Exercise directions:
Please set down all of the data below verbatim.

Available data:
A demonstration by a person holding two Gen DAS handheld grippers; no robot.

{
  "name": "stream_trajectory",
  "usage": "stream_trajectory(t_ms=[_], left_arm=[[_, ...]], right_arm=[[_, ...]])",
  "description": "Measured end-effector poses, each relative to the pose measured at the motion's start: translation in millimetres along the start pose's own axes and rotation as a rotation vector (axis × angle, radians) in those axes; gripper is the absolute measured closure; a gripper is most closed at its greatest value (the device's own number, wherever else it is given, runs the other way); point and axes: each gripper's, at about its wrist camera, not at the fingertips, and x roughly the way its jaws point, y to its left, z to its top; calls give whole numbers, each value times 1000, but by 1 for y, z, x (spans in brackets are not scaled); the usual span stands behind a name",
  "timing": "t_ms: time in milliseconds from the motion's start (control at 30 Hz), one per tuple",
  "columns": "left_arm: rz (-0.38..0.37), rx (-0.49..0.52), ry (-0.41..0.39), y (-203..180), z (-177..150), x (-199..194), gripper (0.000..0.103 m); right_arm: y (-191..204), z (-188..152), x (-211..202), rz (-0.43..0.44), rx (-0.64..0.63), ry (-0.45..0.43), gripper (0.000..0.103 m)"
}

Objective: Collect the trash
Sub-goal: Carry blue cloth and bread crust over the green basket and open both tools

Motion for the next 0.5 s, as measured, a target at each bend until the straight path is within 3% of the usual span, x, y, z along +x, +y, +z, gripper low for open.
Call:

Result of this exercise:
A demonstration by a person holding two Gen DAS handheld grippers; no robot.

{
  "name": "stream_trajectory",
  "usage": "stream_trajectory(t_ms=[_], left_arm=[[_, ...]], right_arm=[[_, ...]])",
  "description": "Measured end-effector poses, each relative to the pose measured at the motion's start: translation in millimetres along the start pose's own axes and rotation as a rotation vector (axis × angle, radians) in those axes; gripper is the absolute measured closure; a gripper is most closed at its greatest value (the device's own number, wherever else it is given, runs the other way); point and axes: each gripper's, at about its wrist camera, not at the fingertips, and x roughly the way its jaws point, y to its left, z to its top; calls give whole numbers, each value times 1000, but by 1 for y, z, x (spans in brackets are not scaled); the usual span stands behind a name",
  "timing": "t_ms: time in milliseconds from the motion's start (control at 30 Hz), one per tuple",
  "columns": "left_arm: rz (-0.38..0.37), rx (-0.49..0.52), ry (-0.41..0.39), y (-203..180), z (-177..150), x (-199..194), gripper (0.000..0.103 m); right_arm: y (-191..204), z (-188..152), x (-211..202), rz (-0.43..0.44), rx (-0.64..0.63), ry (-0.45..0.43), gripper (0.000..0.103 m)"
}

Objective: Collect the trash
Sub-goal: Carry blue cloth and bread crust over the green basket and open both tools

Motion for the next 0.5 s, as measured, a target at each bend until the straight path is within 3% of the usual span, x, y, z along +x, +y, +z, gripper low for open.
Call:

No more output is expected.